Moro sai da toca, mas lavajatistas torcem nariz para o "playboy" Huck

Thaís Oyama

Thaís Oyama é comentarista política da rádio Jovem Pan. Foi repórter, editora e redatora-chefe da revista VEJA, com passagens pela sucursal de Brasília da TV Globo, pelos jornais Folha de S. Paulo e O Estado de S Paulo, entre outros veículos. É autora de "Tormenta - O governo Bolsonaro: crises, intrigas e segredos" (Companhia das Letras, 2020) e de "A arte de entrevistar bem" (Contexto, 2008).

Colunista do UOL

09/11/2020 14h49

Sergio Moro decidiu sair da toca pressionado por amigos. Um deles afirma que o ex-juiz vinha recebendo insistentes pedidos para "deixar a inércia" e começar a se movimentar. O enfraquecimento do ex-juiz e ex-ministro da Justiça nas redes também pesou na decisão.

A notícia — diligentemente distribuída à imprensa— de que o ex-ministro de Bolsonaro procurou o apresentador Luciano Huck para discutir a organização de uma frente de oposição ao governo não levantou sua plateia, ao menos no universo da internet.

Entre lavajatistas, a reação foi fria. Desagradou apoiadores de Moro sobretudo a possibilidade de ele vir a sair como vice de alguém considerado por parte dos defensores da Lava Jato "um playboy sem compromisso com o país, patrocinado pela Globo", como afirmou um amigo do ex-ministro.

Tampouco as aventadas presenças na frente do governador de São Paulo, João Doria, e do ex-ministro da Saúde, Luiz Henrique Mandetta, entusiasmaram os seguidores do ex-ministro.

A agência AP, de consultoria digital, observou que a notícia da aliança "reuniu apoio pouco significativo" nas plataformas e que Mandetta, ainda sem uma grande base de apoio na internet, é considerado por lavajatistas "sem energia".

Entre abril e maio, logo depois que deixou o Ministério da Justiça, Moro ganhou 343 mil seguidores no Twitter e chegou a 3 milhões de fãs no Instagram.
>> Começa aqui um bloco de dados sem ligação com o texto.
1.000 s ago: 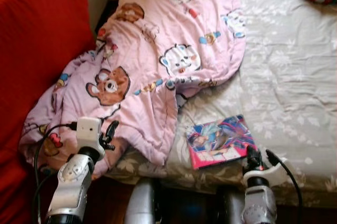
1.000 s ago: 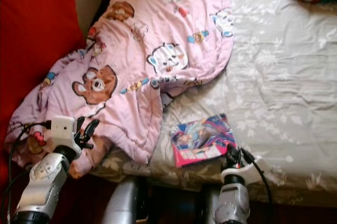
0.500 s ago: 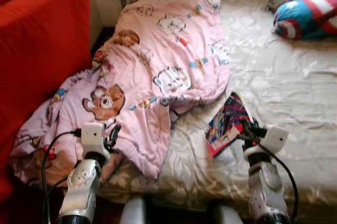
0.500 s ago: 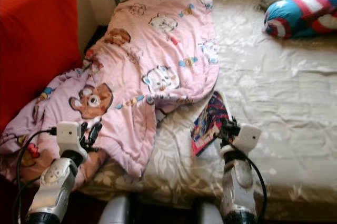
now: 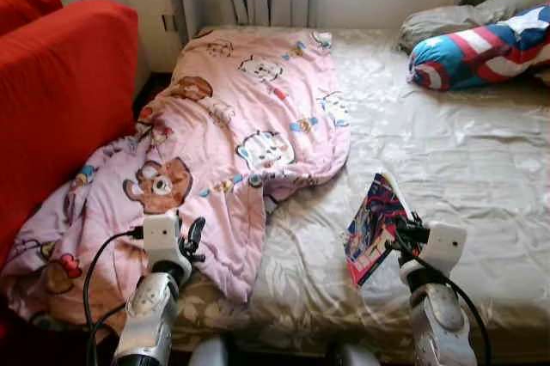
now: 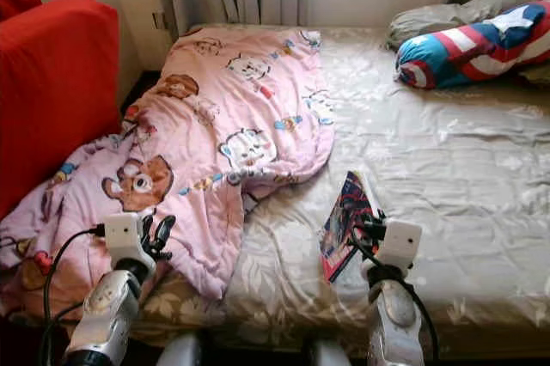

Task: Clean up the room

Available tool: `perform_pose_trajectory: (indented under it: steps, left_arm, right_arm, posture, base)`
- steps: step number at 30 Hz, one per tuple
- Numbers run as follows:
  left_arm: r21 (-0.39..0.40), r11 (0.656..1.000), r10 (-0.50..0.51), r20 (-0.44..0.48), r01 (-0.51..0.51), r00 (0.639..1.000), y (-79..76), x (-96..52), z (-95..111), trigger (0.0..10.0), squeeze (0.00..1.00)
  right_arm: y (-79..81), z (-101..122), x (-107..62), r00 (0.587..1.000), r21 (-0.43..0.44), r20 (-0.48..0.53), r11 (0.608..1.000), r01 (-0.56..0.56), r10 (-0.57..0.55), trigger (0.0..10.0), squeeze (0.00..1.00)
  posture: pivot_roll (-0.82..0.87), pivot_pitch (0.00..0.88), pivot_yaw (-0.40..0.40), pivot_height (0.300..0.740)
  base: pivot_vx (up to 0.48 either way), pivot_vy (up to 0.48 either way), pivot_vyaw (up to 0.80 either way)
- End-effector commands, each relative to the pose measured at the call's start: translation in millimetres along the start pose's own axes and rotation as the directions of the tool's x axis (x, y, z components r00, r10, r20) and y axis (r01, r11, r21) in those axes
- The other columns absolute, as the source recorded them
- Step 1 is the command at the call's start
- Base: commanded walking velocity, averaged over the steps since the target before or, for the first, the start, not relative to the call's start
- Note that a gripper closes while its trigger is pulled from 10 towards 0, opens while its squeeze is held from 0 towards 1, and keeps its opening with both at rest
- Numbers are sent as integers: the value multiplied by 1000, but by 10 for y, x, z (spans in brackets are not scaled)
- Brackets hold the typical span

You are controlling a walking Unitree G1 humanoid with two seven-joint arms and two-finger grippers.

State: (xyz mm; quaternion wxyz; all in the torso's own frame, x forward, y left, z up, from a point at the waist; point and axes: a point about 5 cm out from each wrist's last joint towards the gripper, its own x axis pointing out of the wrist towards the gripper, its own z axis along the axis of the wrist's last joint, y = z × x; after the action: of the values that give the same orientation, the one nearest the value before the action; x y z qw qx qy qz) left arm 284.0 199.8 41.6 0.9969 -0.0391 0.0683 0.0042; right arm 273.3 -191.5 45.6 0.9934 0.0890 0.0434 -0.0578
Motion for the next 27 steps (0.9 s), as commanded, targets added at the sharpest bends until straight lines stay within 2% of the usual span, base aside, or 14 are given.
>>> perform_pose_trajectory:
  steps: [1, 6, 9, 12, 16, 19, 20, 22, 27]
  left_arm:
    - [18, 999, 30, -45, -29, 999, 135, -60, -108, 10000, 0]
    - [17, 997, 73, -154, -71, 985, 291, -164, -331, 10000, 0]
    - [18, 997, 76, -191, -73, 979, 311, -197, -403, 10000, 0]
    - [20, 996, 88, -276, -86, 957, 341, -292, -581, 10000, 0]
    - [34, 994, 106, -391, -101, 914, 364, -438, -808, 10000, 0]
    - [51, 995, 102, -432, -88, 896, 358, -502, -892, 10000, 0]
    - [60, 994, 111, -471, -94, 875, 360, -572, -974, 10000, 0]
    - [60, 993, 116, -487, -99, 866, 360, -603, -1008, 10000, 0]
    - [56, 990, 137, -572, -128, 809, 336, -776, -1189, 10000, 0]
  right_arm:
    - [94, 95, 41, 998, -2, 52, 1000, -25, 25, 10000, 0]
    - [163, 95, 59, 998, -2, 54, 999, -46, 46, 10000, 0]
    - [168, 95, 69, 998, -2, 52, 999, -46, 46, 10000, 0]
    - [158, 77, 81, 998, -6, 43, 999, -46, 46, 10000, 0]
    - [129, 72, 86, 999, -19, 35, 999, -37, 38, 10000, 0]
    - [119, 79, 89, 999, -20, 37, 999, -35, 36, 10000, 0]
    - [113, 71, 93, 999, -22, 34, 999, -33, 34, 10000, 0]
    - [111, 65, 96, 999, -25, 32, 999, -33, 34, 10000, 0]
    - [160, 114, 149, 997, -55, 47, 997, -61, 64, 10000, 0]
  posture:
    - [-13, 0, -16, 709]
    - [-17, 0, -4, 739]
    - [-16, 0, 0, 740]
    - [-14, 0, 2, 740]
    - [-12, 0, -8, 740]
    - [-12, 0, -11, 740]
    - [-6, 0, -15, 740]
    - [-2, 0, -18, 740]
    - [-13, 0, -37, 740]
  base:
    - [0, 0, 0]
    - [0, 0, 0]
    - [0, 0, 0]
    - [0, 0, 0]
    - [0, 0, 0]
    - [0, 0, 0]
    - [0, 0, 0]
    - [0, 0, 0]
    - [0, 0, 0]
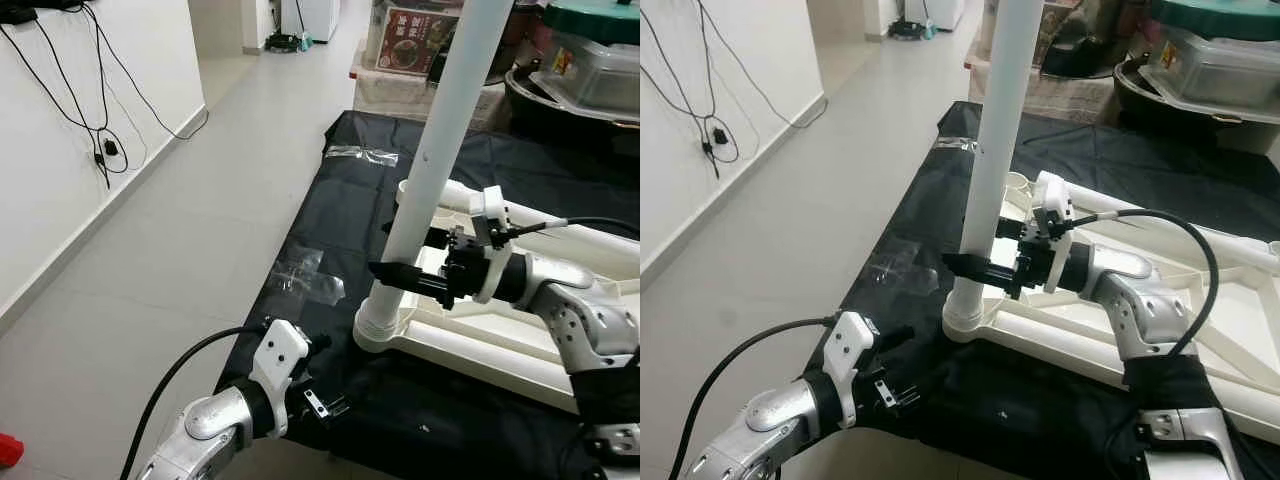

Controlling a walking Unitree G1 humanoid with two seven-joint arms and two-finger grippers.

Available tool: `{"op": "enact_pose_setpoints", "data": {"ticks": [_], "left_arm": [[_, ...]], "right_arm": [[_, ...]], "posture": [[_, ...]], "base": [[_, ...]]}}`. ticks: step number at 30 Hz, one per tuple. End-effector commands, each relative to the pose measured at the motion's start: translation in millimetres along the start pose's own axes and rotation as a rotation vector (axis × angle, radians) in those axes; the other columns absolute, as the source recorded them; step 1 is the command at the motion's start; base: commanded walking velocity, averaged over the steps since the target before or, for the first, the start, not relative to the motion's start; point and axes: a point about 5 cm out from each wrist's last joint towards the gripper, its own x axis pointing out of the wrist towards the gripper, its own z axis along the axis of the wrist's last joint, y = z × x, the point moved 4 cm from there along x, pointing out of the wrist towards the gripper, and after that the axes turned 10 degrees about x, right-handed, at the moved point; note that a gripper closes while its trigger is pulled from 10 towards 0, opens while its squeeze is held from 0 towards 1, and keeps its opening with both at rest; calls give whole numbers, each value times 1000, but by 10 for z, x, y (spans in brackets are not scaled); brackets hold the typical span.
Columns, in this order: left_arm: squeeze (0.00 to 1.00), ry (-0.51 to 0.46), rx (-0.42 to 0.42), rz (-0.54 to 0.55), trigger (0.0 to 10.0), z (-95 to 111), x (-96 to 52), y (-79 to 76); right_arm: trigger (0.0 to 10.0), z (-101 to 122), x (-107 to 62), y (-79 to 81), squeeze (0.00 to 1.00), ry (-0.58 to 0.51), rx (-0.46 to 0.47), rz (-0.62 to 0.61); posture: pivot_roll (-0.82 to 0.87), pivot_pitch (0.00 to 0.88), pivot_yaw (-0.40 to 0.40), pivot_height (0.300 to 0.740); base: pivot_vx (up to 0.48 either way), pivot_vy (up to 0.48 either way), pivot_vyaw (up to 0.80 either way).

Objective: Building children table

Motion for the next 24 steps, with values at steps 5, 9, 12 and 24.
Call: {"op": "enact_pose_setpoints", "data": {"ticks": [5, 9, 12, 24], "left_arm": [[0, 16, -5, -12, 10000, -61, -5, -24], [0, 16, -4, -14, 10000, -57, -1, -25], [0, 16, -3, -14, 10000, -55, 0, -25], [0, 14, -5, -14, 10000, -50, 1, -31]], "right_arm": [[10000, 87, 91, 48, 0, -42, -36, 22], [10000, 89, 156, 67, 0, -55, -35, 30], [10000, 89, 181, 81, 0, -61, -34, 35], [0, 73, 227, 93, 0, -71, -32, 27]], "posture": [[176, 43, -72, 740], [179, 47, -73, 740], [179, 47, -73, 740], [180, 51, -75, 740]], "base": [[0, 0, 0], [0, 0, 0], [0, 0, 0], [0, 0, 0]]}}
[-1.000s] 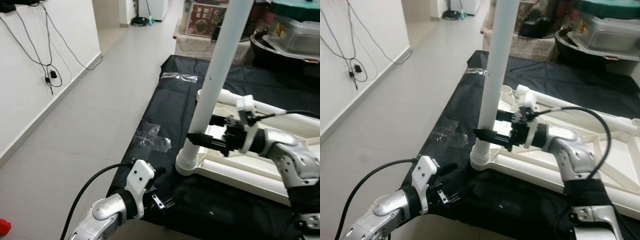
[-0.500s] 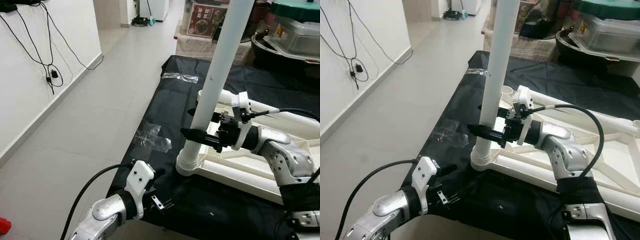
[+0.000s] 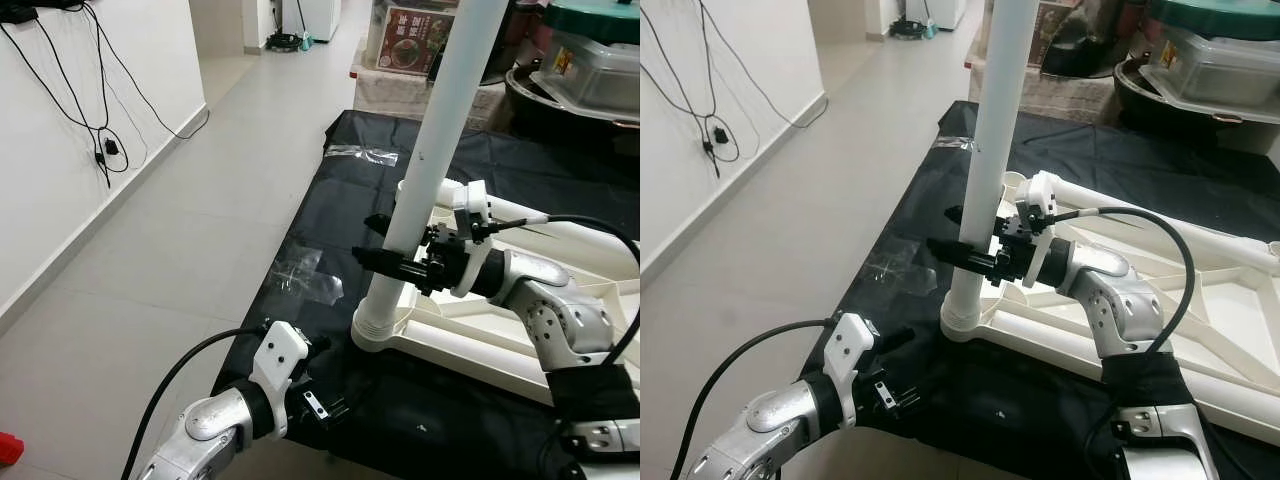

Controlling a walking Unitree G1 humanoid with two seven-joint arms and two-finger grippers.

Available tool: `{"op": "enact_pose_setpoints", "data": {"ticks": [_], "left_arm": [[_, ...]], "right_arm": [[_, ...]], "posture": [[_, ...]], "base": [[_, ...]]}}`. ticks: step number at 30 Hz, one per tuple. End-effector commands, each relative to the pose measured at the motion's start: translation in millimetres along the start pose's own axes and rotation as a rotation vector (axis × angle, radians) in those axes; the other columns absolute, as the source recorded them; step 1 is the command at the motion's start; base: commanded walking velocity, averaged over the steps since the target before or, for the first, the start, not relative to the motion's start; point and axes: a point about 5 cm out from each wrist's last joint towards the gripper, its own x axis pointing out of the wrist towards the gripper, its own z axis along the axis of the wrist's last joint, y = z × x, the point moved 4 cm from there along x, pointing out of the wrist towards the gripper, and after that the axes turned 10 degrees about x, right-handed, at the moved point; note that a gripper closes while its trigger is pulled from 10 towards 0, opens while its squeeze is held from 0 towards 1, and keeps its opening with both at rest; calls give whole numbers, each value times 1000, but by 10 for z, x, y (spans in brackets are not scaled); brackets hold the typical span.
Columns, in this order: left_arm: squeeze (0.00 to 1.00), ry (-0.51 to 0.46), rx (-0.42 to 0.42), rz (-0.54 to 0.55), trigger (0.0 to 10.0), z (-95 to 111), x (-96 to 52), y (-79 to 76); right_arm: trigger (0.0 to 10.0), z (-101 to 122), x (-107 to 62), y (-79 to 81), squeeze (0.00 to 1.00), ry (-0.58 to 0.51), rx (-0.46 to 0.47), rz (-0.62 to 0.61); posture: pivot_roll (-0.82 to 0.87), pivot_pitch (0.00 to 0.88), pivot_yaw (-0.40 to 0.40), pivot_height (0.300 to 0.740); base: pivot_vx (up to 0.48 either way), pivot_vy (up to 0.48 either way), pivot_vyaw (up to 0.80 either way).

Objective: Building children table

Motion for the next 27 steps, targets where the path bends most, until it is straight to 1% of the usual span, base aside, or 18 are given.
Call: {"op": "enact_pose_setpoints", "data": {"ticks": [1, 8, 15, 19, 22, 23, 26, 27], "left_arm": [[0, 10, 0, -10, 10000, -30, -3, -26], [0, 10, 2, -10, 10000, -29, -2, -18], [0, 9, 2, -9, 10000, -25, 2, -6], [0, 10, 4, -9, 10000, -27, 6, 11], [0, 10, 4, -9, 10000, -28, 10, 17], [0, 9, 6, -9, 10000, -27, 14, 23], [0, 9, 7, -9, 10000, -25, 16, 28], [0, 8, 6, -3, 10000, -23, 19, 39]], "right_arm": [[0, 14, 46, 38, 0, -9, -18, 16], [0, -49, 57, 80, 0, -15, -11, 1], [0, -95, 20, 114, 0, -26, -11, -28], [0, -179, -91, 182, 0, -29, -26, -91], [0, -212, -130, 197, 0, -25, -33, -117], [0, -249, -168, 192, 0, -13, -42, -161], [0, -275, -202, 199, 0, -7, -50, -195], [0, -292, -238, 166, 0, -9, -59, -268]], "posture": [[180, 51, -75, 740], [180, 51, -75, 740], [178, 57, -70, 740], [172, 54, -64, 740], [169, 52, -62, 740], [169, 51, -58, 740], [169, 51, -58, 740], [170, 49, -59, 740]], "base": [[0, 0, 0], [0, 0, 0], [0, 0, 0], [0, 0, 0], [0, 0, 0], [0, 0, 0], [0, 0, 0], [0, 0, 0]]}}
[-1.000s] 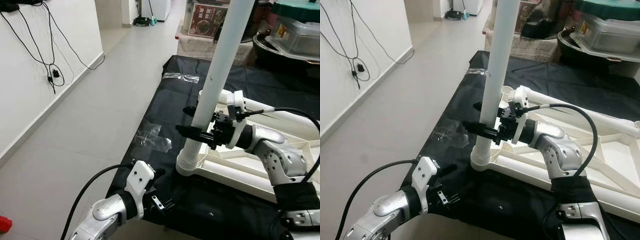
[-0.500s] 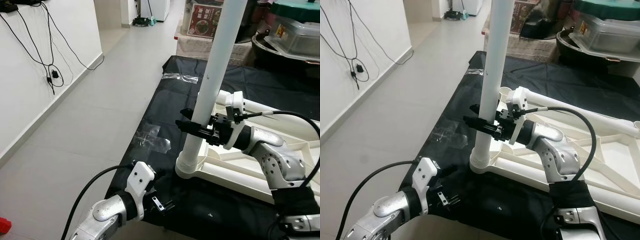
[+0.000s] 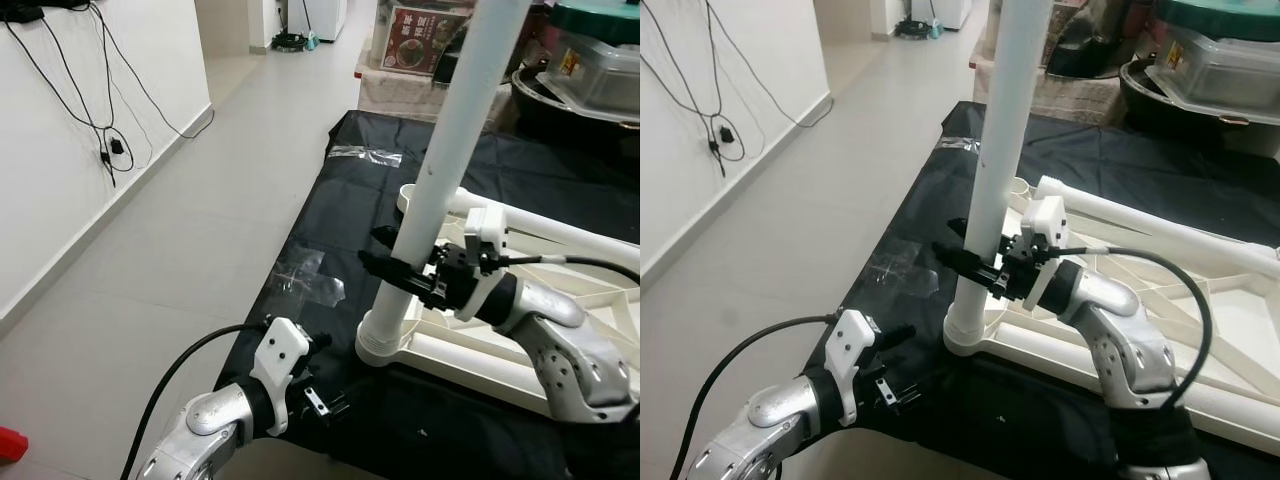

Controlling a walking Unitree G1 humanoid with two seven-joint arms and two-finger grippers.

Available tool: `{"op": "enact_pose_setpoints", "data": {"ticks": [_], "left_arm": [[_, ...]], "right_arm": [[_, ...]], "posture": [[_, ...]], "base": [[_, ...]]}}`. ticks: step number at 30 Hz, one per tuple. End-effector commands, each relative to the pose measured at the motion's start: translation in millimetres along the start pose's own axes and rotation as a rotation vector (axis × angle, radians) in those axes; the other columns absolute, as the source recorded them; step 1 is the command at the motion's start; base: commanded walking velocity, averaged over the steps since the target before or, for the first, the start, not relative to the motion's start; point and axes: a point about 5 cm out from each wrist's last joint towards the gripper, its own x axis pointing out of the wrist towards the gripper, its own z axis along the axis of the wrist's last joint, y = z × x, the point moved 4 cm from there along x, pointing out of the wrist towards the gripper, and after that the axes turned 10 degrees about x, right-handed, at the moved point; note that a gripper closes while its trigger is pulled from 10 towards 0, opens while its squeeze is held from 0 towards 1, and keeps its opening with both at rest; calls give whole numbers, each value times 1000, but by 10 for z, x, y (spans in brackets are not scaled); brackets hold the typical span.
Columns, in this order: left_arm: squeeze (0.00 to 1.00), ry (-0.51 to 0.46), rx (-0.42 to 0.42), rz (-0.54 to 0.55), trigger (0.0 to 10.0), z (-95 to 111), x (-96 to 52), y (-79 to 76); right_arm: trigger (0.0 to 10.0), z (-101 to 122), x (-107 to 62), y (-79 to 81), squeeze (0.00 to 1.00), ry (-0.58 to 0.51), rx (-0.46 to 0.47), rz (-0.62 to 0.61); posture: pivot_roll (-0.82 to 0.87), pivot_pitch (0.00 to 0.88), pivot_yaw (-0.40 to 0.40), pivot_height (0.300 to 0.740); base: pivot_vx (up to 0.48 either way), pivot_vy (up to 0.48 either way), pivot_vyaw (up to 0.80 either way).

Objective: Building children table

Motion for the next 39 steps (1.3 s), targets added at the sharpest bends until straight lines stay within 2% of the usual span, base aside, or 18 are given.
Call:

Desde junho, porém, o ex-ministro ganhou apenas 63 mil apoiadores no Twitter e perdeu 345 mil no Instagram. Os dados são da agência Bites, de consultoria digital.

Pessoas próximas a Moro disseram que o fato de o ex-juiz ter se manifestado neste fim de semana não quer dizer que tenha se decidido pela candidatura, e ainda destacam que dificilmente ele aceitaria ser vice de alguém.

Por enquanto, o balão de ensaio do ex-ministro teve pouca receptividade. "O pau está quebrando nas costas dele nas redes sociais", comentou o interlocutor de Moro. "Mas apanhando ou não em função das companhias, ele tem que se colocar. Time que não entra em campo não forma torcida".

** Este texto não reflete, necessariamente, a opinião do UOL.